Page 4 of 5
IGN: How did you decide to develop the characters, Ned and Colton? Do the characters have mixed backgrounds and hidden pasts that are likely to shock people like in Chinatown? Or were Sergio Leone's 1960s spaghetti westerns more of an impetus for the story of Gun?
Jahnson: They came about a bit by accident. I'd been sending ideas for characters and scenarios to the guys for a while; they were lukewarm about a lot of it because it was stuff they had seen before in other games or films. On a whim, I sent them this one-page description of the main character, which I titled "What You're Made Of." It was written in the second person: "Your given name is Colton. That much you know. You reckon you're somewhere north of 20 years, but can't say for a fact...."
"You" went on to describe your mentor, Uncle Ned White, and what little you knew about your past and a traumatic encounter with a cougar....
The Neversoft guys really responded to that, and that's what got the ball rolling. Curiously, I never dropped the "You" point of view. The whole cutscene script was written that way: "You jump on a horse and yank your rifle from its scabbard," etc...
In regards to hidden pasts, both Colton and Ned have them. Whether they're as shocking as the "she's my daughter AND my sister" moment in "Chinatown" -- I'll leave that for players of "Gun" to determine.
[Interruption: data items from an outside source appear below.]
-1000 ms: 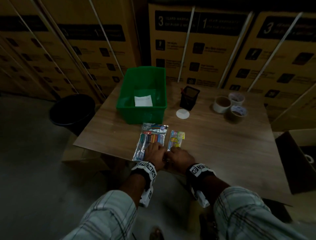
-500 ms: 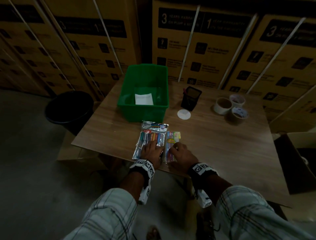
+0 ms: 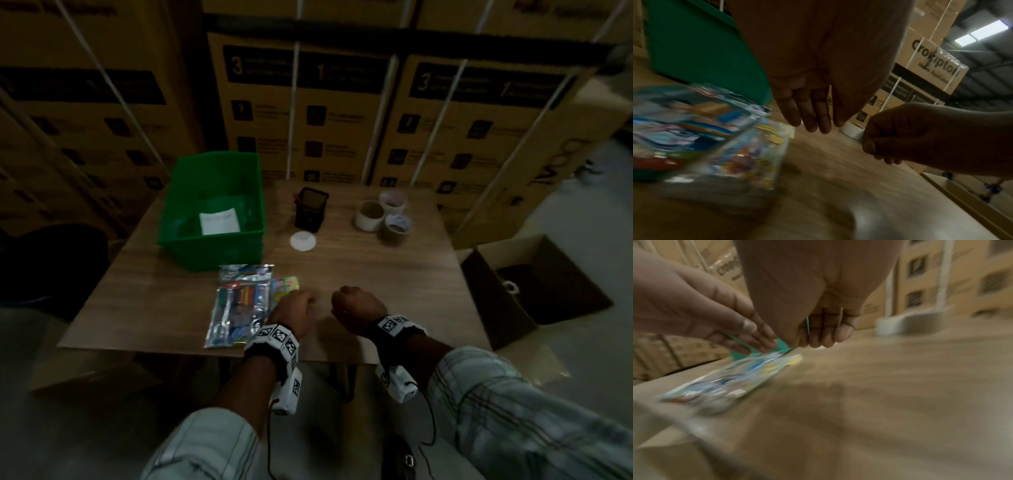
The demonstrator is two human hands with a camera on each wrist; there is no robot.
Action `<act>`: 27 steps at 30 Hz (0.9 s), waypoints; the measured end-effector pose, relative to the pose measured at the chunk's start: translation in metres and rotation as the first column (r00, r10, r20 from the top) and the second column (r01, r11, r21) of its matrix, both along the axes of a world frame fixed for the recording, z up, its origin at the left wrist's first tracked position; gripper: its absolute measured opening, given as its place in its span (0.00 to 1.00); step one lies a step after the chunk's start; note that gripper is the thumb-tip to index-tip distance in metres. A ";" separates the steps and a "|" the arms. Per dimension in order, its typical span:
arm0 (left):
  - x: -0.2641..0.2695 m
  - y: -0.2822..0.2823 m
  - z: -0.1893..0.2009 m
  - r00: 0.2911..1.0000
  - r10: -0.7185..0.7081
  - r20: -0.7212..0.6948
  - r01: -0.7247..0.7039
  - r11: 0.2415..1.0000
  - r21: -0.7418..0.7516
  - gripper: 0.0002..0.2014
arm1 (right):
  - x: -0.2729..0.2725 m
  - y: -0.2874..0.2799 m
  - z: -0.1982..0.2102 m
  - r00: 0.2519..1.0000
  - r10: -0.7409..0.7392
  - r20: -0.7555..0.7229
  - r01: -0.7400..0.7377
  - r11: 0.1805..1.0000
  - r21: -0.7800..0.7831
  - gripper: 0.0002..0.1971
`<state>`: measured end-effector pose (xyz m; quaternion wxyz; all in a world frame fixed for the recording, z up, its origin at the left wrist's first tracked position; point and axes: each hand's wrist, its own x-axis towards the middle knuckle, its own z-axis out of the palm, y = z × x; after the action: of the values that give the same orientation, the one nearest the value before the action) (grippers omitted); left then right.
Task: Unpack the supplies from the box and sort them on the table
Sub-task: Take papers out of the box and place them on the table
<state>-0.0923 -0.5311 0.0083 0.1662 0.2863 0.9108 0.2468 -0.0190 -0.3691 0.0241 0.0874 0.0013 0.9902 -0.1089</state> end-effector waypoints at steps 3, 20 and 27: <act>0.018 0.047 0.009 0.997 -0.053 0.061 0.052 0.998 0.019 0.15 | 0.019 0.044 0.012 0.998 -0.049 0.040 0.047 0.998 0.052 0.14; 0.160 0.374 0.017 0.932 -0.279 0.230 0.303 0.950 -0.075 0.14 | 0.209 0.367 0.013 0.885 -0.422 0.194 0.429 0.903 0.005 0.16; 0.174 0.441 0.024 0.914 -0.296 0.279 0.336 0.935 -0.110 0.14 | 0.219 0.442 0.004 0.837 -0.530 0.138 0.543 0.836 -0.081 0.14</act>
<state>0.0821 -0.0900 0.0324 0.3427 0.3818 0.8393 0.1801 0.2004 0.0724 0.0286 0.1074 0.2798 0.9356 -0.1867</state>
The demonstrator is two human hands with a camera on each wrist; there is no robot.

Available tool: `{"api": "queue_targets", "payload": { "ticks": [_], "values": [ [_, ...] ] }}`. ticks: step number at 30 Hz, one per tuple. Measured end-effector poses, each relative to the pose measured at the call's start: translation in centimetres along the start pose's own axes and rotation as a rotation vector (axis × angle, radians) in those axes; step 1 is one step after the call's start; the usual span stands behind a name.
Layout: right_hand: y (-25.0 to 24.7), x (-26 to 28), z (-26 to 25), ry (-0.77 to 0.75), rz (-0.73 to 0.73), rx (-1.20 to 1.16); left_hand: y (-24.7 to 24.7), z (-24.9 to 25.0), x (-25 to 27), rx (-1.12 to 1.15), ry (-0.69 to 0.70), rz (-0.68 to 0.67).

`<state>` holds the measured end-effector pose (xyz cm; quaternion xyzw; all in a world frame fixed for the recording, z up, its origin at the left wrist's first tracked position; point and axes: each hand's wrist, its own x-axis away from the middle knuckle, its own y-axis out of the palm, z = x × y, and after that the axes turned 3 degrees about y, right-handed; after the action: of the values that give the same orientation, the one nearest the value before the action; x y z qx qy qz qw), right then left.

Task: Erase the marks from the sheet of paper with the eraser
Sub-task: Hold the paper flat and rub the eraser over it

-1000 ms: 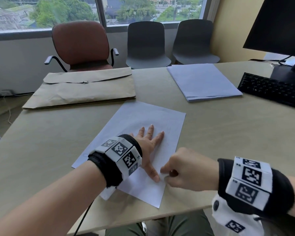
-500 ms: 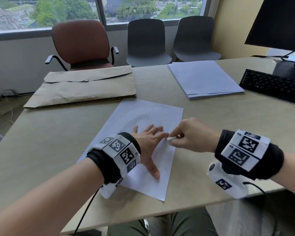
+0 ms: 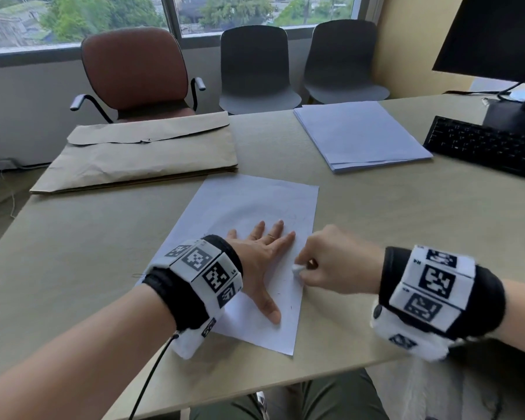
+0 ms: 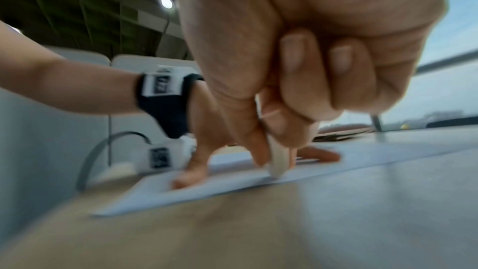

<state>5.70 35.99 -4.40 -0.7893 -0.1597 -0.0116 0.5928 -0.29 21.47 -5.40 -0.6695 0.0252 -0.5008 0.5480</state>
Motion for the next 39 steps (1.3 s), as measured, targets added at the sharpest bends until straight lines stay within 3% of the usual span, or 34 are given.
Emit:
{"api": "queue_targets", "payload": {
  "ticks": [4,10,14,16,22,27,33,39],
  "values": [
    [1.0,1.5,-1.2,-0.080,-0.140,-0.064,0.1,0.0,-0.1,-0.011,-0.006,-0.011],
    [-0.1,-1.2,1.2,0.054,0.079,-0.002,0.1,0.3,0.0,-0.012,-0.018,-0.013],
    [0.8,1.5,-1.4,-0.133,-0.117,0.006,0.1,0.2,-0.1,-0.019,-0.019,-0.017],
    [0.8,1.7,-1.7,-0.150,-0.164,-0.002,0.2,0.1,-0.2,-0.029,-0.020,-0.017],
    [-0.4,-1.3,1.0,0.026,0.047,-0.009,0.2,0.2,0.0,-0.017,-0.020,-0.010],
    [1.0,1.6,-2.0,-0.137,-0.159,-0.015,0.2,0.0,-0.2,-0.027,-0.017,-0.005],
    [-0.4,-2.2,0.9,0.079,0.064,0.031,0.3,0.1,-0.1,-0.023,-0.013,0.000],
    [1.0,1.0,-2.0,-0.113,-0.164,-0.019,0.3,0.0,-0.2,-0.030,-0.012,-0.005]
  ]
}}
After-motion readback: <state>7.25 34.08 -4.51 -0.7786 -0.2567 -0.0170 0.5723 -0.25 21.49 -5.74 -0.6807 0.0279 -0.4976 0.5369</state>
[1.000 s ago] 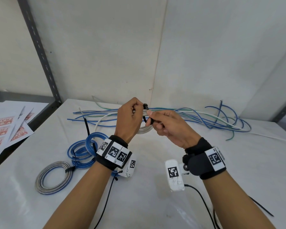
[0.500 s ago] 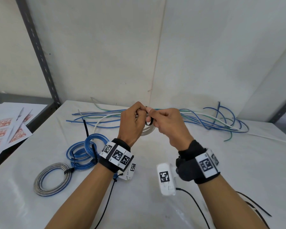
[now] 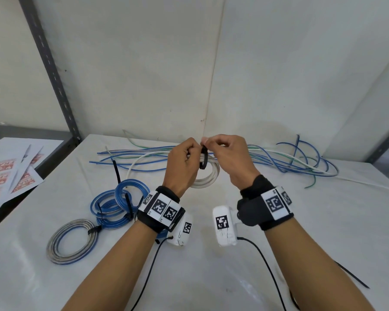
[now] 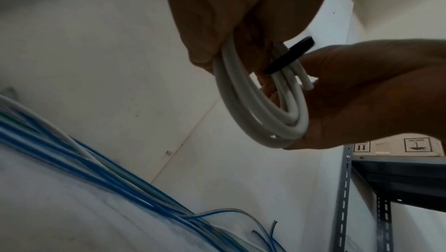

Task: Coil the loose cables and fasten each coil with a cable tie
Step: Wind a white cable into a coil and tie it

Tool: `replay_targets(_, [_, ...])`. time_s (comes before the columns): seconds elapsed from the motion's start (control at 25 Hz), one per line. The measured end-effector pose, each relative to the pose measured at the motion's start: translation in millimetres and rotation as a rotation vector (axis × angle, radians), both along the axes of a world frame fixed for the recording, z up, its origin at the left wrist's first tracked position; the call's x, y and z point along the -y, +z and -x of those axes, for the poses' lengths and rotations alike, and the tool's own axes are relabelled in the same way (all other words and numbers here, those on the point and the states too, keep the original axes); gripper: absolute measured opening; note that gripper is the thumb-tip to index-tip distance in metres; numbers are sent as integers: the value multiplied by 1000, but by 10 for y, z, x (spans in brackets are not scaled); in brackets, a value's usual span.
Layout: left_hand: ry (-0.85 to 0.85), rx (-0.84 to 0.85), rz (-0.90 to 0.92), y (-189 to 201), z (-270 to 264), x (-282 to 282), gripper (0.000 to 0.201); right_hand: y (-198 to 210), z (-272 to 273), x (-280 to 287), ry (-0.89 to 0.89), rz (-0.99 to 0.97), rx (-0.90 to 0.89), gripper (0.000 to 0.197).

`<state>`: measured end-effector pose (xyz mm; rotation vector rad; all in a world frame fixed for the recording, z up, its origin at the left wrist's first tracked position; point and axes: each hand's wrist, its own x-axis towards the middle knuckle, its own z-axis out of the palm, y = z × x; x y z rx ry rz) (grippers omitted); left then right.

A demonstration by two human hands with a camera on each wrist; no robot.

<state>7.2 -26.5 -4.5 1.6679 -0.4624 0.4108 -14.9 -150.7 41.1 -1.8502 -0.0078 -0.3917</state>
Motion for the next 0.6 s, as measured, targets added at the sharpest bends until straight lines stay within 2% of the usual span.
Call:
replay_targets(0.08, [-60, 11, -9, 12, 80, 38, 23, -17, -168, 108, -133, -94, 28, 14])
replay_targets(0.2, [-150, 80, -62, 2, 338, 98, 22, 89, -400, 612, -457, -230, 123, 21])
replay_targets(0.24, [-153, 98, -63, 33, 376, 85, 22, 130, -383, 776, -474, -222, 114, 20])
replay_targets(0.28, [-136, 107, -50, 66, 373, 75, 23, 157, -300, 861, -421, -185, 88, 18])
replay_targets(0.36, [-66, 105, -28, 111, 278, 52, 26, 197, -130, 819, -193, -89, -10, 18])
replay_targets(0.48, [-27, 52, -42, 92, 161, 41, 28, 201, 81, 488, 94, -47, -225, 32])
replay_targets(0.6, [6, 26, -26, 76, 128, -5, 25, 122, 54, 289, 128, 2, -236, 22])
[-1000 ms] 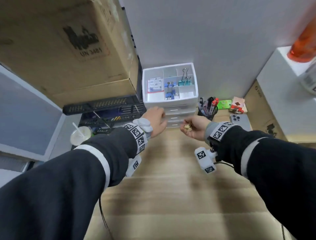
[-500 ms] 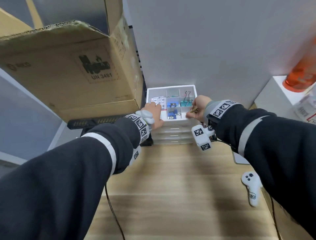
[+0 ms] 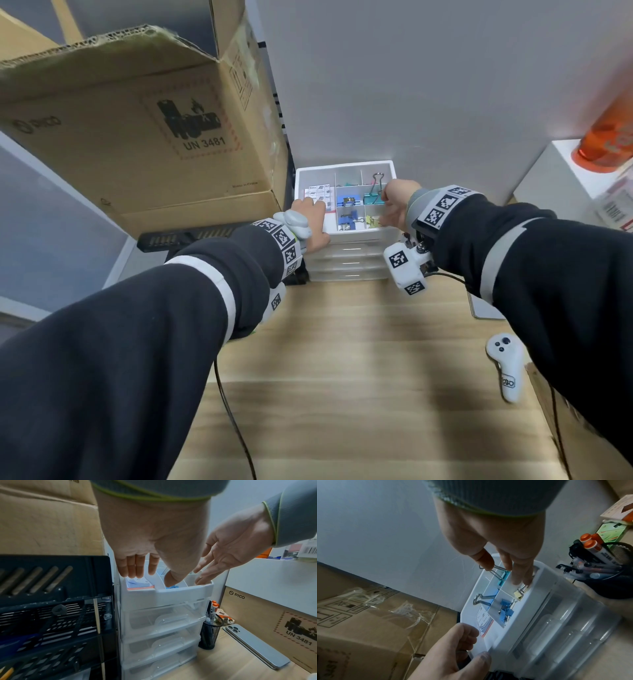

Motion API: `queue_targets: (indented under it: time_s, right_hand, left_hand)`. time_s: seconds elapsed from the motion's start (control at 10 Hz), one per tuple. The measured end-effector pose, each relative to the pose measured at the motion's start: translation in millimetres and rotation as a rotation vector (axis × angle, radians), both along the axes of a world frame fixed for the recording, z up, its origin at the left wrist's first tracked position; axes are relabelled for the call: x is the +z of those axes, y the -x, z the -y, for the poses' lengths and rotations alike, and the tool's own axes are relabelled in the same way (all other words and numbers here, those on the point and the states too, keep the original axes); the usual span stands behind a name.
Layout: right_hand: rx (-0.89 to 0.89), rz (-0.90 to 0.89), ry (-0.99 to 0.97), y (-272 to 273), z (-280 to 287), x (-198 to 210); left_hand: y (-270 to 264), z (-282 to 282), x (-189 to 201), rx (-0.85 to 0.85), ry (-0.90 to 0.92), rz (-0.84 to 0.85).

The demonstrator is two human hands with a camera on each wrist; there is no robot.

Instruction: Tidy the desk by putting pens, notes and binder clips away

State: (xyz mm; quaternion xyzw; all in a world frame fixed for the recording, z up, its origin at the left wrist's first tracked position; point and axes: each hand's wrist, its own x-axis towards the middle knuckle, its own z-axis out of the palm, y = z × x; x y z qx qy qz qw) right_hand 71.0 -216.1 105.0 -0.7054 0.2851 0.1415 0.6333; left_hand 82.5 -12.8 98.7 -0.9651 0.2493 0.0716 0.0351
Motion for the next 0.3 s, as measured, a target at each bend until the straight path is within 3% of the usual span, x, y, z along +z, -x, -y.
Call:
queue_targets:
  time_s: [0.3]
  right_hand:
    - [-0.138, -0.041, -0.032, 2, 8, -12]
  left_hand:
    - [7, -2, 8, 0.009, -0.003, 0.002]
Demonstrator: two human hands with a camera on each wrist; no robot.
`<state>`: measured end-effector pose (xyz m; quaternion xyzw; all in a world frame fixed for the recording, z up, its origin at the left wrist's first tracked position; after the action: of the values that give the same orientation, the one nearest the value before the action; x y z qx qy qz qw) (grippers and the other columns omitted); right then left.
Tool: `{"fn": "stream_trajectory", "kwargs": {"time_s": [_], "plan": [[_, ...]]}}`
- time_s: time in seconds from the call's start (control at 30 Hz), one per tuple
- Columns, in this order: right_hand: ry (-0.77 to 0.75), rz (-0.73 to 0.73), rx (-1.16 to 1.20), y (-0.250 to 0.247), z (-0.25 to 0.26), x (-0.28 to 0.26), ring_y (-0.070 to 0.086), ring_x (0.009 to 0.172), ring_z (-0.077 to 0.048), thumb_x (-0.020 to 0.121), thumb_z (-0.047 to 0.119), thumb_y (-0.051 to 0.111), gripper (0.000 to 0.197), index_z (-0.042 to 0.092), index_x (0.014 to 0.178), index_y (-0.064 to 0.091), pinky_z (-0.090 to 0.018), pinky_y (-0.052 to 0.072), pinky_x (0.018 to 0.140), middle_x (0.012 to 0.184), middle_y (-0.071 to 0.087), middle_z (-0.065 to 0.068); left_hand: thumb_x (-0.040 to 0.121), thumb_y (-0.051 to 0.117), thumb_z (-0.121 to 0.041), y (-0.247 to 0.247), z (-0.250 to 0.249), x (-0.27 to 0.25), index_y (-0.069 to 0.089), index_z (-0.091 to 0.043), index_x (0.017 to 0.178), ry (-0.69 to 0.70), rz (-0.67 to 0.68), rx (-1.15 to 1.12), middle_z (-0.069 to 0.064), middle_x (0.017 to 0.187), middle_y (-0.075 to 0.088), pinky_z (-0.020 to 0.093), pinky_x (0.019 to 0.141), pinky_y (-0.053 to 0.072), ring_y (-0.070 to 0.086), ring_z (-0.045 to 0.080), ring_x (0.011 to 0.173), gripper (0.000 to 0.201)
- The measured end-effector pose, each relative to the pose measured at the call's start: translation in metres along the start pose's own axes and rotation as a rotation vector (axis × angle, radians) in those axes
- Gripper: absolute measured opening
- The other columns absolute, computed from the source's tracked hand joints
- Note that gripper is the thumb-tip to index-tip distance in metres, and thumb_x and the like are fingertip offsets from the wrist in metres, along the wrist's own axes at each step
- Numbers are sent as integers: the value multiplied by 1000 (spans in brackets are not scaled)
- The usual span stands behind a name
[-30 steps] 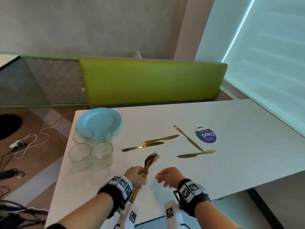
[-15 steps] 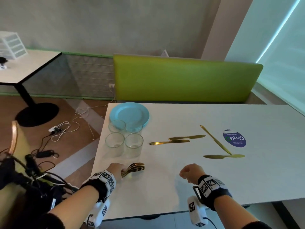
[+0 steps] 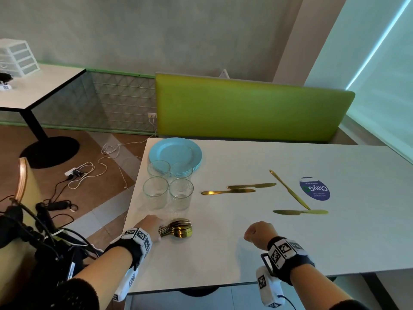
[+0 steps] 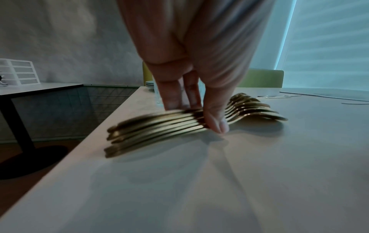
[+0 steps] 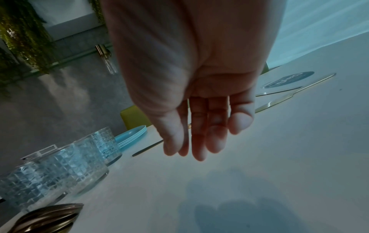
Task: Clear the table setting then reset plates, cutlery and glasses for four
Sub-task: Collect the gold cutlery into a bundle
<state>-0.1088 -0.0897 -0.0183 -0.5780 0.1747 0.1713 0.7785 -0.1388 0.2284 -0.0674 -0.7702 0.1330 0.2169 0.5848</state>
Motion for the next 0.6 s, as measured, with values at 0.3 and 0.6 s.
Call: {"fn": "stream_trajectory", "kwargs": {"time_s": [0.3, 0.6], "plan": [[8, -19, 24, -5, -14, -4, 59, 113, -16, 92, 28, 57, 28, 13, 113, 68, -23, 47, 98, 120, 66, -2, 87, 59, -29, 0, -5, -7, 39, -15, 142, -33, -23, 3, 8, 143, 41, 30, 110, 36, 41, 24, 133, 60], [56, -44, 67, -23, -37, -6, 62, 99, -14, 90, 25, 59, 26, 12, 110, 69, -23, 50, 93, 116, 68, -4, 95, 44, -30, -21, -63, -5, 52, -24, 126, 145, -220, -10, -4, 131, 52, 30, 100, 40, 44, 16, 125, 33]]}}
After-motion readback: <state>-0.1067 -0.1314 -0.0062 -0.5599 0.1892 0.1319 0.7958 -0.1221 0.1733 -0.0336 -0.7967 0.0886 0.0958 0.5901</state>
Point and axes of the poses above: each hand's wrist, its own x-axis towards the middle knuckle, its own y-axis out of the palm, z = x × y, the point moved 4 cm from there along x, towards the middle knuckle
As for Leone, sure he was an influence but not the impetus. My sensibility for Westerns has been shaped less by spaghetti and more by stuff that has a kind of counterculture bent, like "Little Big Man," "Jeremiah Johnson," "The Long Riders," "The Missouri Breaks," "Will Penny," anything by Peckinpah, and -- though not a Western -- "Apocalypse Now." IGN: Do you play any games?
Jahnson: I'm a total greenhorn. Prior to this I'd never played a game -- and still haven't, to tell you the truth.
There was a learning curve, to be sure, but Scott and all the others didn't mind. When I first met them, they asked what kind of computer I worked on. I said a Mac. They just laughed.
Jahnson: To me the Old West has always been this incredible paradoxical arena where countless destinies were played out. It meant life. it meant death. It meant closeness to and reverence of Nature; it meant the wanton rape of the land and the genocide of its native peoples. It was a place where a man could forge a new name, a new identity, a new life, and where he could disappear without a trace.
Also, I find in it elements that - at the risk of sounding a tad corny - give me insight into today's world and an appreciation for the valor and sacrifices of those who lived then.
Years ago I was in Oklahoma researching a different project. On my last day there I visited the memorial for the federal building bombing, which brought me to tears (this was before 9/11). Then I drove west for nearly 100 miles to a little town called Cheyenne that sits in the middle of the Black Kettle National Grassland. In the quiet rolling fields just outside of town I took a self-guided walking tour down a dirt path that wound through the site where in 1868 Custer and his intrepid boys in blue attacked a Cheyenne village under chief Black Kettle. Out of the hundred or so villagers killed, only 11 were warriors. Custer also ordered his men to shoot the Indian ponies since they could not be turned into saddle horse. Their bones remained on the site until the 1920s when they were finally collected and ground into fertilizer.
In a single day -- and a hundred miles apart -- I saw both ends of the same thing. And the West is full of sites like this, sacred and profane, marked and unmarked.
I'm not sure what this all means other than perhaps by revisiting the events of back then we might glean some insight to help us navigate through events of today.